▶ **What to produce**
Gather all lines in the data that hold the string "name".

▶ **Records provided**
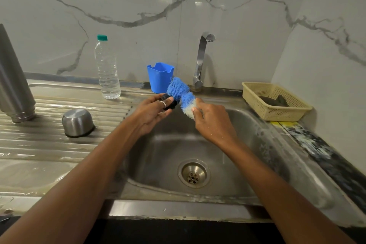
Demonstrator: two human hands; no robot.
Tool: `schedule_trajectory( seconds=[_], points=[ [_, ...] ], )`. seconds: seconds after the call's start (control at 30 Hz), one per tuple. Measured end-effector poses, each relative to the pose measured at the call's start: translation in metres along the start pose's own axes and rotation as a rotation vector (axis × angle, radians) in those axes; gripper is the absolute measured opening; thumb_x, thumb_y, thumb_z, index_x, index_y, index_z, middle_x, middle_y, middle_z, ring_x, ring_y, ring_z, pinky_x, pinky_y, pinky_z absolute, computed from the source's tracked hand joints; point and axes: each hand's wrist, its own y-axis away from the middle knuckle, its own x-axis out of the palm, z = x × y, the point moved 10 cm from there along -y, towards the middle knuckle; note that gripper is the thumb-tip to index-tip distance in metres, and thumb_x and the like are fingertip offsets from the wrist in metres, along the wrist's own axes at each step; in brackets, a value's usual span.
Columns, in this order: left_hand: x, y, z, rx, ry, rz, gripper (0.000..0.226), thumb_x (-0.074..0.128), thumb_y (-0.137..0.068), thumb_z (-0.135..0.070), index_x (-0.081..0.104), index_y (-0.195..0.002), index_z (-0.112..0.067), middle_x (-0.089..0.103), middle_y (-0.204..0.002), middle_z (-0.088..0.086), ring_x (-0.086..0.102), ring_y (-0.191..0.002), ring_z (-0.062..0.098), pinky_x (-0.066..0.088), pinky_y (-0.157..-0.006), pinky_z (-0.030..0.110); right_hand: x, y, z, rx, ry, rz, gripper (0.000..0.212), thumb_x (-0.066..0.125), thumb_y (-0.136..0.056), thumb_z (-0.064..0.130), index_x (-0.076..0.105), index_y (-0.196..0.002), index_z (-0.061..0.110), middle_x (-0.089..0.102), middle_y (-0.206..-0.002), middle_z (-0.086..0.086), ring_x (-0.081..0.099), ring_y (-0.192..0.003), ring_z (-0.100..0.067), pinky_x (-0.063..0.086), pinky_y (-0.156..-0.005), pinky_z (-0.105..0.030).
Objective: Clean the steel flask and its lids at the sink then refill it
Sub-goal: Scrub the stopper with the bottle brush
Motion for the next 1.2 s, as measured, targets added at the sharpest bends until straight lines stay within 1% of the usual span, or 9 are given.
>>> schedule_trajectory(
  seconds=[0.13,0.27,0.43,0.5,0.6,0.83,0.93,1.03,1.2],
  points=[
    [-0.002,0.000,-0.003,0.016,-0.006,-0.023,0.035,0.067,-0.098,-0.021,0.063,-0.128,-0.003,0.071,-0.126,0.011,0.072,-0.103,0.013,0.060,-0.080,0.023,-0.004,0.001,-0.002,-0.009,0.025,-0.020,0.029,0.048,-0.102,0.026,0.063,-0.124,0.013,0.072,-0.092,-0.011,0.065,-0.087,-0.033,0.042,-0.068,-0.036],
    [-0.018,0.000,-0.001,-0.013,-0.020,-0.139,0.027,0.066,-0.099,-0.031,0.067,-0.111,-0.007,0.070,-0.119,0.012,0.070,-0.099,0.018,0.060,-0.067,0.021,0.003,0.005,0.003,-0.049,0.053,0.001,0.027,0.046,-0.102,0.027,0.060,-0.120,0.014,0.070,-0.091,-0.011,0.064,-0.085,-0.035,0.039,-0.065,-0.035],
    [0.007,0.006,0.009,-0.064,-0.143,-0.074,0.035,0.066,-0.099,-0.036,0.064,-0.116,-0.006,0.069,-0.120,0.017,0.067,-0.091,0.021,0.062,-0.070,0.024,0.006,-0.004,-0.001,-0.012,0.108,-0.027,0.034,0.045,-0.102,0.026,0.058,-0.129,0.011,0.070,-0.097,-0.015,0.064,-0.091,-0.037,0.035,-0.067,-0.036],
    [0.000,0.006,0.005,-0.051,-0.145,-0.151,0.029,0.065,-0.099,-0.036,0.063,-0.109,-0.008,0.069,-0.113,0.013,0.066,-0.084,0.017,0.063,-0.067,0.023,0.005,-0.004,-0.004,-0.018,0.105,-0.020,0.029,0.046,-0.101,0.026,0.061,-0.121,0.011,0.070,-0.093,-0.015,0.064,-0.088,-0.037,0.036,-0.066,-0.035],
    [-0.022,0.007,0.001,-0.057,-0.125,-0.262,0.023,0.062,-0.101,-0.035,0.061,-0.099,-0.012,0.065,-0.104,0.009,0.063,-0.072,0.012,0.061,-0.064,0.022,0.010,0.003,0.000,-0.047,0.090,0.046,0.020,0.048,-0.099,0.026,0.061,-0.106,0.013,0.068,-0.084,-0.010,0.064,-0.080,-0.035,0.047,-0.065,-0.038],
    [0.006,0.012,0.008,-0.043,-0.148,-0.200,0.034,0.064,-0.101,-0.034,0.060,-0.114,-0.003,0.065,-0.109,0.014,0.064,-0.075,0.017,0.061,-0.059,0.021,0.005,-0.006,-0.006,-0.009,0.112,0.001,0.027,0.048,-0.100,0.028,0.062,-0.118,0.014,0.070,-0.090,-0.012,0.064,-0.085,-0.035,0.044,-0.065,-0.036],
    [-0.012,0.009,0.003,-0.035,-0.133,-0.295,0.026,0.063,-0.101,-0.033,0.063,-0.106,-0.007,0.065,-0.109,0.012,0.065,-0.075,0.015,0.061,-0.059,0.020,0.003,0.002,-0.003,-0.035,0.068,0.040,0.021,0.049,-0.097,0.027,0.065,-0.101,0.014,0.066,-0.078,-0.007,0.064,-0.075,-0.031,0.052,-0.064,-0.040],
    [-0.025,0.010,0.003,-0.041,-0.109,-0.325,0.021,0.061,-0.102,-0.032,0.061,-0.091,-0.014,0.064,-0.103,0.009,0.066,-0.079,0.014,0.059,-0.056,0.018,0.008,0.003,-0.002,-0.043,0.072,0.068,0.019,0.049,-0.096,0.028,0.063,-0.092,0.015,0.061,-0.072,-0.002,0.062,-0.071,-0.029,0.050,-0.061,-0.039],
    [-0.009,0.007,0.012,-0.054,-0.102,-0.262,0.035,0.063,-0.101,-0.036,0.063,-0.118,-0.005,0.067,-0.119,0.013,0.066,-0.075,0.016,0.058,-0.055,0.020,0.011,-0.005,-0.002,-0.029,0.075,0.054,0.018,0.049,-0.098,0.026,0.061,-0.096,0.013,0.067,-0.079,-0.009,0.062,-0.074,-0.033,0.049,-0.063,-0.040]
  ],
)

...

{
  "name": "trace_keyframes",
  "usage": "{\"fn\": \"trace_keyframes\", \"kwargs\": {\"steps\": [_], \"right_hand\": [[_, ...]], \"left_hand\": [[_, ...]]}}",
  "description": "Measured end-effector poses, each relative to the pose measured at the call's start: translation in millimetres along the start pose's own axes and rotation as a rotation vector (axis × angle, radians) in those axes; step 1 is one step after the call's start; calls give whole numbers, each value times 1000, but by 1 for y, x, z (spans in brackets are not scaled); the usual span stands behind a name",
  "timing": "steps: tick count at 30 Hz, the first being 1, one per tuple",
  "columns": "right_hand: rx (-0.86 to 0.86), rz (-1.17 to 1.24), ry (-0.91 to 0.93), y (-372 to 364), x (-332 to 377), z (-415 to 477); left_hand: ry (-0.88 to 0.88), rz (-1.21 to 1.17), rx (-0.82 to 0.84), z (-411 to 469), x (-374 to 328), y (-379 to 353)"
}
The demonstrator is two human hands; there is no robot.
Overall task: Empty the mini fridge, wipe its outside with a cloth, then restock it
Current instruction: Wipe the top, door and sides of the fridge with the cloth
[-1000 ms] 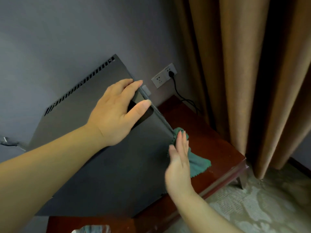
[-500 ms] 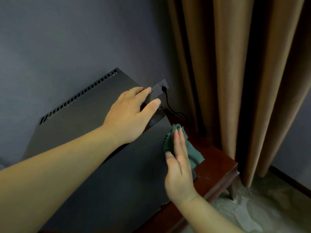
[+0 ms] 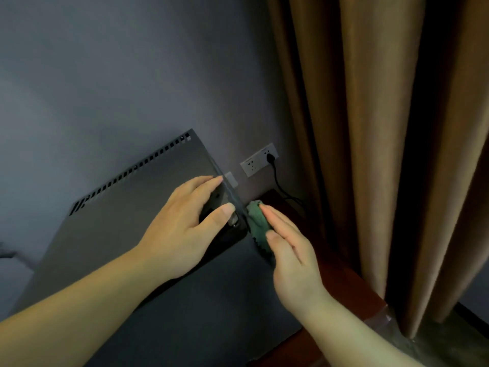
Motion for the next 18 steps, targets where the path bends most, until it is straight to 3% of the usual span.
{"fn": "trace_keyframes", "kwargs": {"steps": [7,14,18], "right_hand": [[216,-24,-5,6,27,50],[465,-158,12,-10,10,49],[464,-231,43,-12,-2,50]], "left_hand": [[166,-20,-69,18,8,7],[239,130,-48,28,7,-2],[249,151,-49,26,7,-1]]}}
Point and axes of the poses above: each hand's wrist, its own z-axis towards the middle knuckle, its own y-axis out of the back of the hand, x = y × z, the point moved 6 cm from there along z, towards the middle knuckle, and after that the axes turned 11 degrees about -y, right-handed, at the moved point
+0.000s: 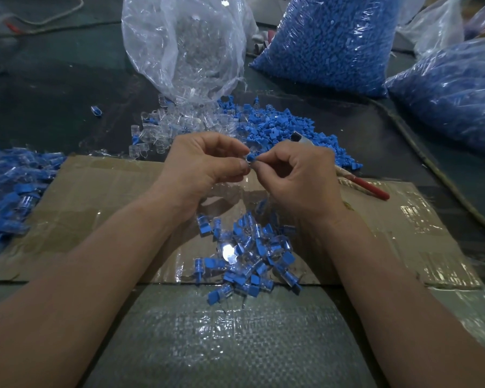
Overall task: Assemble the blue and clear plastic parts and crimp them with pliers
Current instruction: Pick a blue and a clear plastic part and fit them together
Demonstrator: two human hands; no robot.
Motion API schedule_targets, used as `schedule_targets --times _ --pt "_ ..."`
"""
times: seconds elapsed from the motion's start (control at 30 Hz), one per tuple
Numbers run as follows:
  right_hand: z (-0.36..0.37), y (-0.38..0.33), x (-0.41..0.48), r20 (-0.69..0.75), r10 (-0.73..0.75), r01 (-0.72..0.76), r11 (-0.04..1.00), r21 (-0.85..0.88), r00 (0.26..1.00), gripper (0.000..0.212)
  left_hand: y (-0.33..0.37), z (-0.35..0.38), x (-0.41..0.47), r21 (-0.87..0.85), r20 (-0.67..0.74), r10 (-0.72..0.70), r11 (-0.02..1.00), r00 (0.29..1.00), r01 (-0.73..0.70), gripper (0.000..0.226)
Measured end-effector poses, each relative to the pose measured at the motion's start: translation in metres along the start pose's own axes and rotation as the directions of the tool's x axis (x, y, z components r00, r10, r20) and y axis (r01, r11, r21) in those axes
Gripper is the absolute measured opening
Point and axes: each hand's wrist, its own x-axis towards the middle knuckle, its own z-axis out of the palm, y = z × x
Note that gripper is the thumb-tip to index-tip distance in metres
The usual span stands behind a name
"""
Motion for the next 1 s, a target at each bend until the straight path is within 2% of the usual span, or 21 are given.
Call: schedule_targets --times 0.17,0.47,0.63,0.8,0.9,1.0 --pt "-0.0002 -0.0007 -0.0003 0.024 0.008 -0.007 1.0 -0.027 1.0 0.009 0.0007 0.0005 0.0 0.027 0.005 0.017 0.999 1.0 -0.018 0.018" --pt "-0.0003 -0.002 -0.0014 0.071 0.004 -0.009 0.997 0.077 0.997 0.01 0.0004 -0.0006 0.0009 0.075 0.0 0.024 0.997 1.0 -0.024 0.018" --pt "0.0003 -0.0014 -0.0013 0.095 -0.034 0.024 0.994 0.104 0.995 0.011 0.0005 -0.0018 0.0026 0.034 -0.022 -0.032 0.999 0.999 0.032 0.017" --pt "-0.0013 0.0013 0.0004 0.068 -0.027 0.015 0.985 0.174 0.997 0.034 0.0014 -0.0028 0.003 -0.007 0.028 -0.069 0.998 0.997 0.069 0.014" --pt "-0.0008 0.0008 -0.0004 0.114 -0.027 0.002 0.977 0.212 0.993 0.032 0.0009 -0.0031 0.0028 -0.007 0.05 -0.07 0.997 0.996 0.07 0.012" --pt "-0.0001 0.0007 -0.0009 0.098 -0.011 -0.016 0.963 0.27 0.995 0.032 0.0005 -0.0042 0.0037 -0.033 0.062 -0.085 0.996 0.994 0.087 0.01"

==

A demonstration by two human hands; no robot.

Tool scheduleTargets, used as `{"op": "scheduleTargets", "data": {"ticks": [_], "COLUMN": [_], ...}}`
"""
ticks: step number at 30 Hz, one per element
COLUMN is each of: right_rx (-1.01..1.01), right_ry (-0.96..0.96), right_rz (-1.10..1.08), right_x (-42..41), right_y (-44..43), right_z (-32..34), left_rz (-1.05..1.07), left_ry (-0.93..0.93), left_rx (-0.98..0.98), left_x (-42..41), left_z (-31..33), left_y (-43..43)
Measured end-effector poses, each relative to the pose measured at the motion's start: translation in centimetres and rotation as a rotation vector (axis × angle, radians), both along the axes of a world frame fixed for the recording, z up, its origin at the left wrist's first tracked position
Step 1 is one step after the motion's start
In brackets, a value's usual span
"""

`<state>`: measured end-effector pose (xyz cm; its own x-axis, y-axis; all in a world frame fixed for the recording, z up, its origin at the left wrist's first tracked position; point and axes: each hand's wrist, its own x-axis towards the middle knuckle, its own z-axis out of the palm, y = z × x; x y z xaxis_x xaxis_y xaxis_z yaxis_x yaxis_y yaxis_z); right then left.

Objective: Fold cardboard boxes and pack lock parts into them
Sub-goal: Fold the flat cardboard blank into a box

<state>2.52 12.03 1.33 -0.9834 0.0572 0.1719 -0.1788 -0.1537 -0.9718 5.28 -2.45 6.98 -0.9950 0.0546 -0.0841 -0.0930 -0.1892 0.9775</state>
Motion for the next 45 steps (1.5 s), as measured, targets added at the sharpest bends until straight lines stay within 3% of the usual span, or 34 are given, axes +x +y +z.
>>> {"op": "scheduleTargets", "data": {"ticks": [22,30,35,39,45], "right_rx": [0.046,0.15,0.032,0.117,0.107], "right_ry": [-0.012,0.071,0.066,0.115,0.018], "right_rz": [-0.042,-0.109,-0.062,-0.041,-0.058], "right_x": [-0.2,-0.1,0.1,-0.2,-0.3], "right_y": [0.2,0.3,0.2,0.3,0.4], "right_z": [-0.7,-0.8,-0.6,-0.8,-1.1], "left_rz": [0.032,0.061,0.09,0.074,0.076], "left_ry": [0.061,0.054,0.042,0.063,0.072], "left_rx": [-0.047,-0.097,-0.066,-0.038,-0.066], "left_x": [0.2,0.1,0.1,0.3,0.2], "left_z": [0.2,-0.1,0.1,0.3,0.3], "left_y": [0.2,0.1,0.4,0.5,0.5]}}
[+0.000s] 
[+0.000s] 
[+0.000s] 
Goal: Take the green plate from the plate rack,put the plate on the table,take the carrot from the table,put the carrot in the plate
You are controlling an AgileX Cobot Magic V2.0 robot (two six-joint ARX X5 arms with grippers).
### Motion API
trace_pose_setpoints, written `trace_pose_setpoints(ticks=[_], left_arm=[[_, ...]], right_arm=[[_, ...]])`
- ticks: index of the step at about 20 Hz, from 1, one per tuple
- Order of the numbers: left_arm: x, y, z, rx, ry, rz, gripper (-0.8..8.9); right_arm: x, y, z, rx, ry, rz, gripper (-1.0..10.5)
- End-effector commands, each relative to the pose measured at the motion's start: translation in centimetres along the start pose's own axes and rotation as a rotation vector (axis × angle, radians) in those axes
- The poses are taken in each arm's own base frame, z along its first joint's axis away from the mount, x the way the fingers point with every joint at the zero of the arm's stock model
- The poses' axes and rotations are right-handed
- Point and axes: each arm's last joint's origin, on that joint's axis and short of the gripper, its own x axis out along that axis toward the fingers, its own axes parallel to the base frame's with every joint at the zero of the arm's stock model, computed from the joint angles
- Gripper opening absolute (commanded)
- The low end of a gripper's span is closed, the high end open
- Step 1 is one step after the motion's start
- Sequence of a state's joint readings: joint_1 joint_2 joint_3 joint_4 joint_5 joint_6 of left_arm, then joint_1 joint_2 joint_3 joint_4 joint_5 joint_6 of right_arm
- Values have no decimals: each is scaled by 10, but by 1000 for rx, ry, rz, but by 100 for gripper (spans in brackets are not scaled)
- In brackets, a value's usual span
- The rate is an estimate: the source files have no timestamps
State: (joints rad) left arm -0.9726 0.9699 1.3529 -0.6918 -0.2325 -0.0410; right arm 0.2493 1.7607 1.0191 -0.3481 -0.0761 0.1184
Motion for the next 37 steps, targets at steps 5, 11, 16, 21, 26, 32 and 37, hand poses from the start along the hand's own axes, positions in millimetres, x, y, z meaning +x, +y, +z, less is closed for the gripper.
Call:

▶ **Completed task**
  "name": "trace_keyframes",
  "description": "Measured end-effector poses, each relative to the pose measured at the call's start: translation in millimetres along the start pose's own axes and rotation as a rotation vector (axis × angle, radians) in those axes; step 1 is one step after the call's start; calls give whole numbers, each value times 1000, but by 1 for y, x, z (spans in brackets are not scaled); the usual span stands behind a name",
The usual span stands behind a name

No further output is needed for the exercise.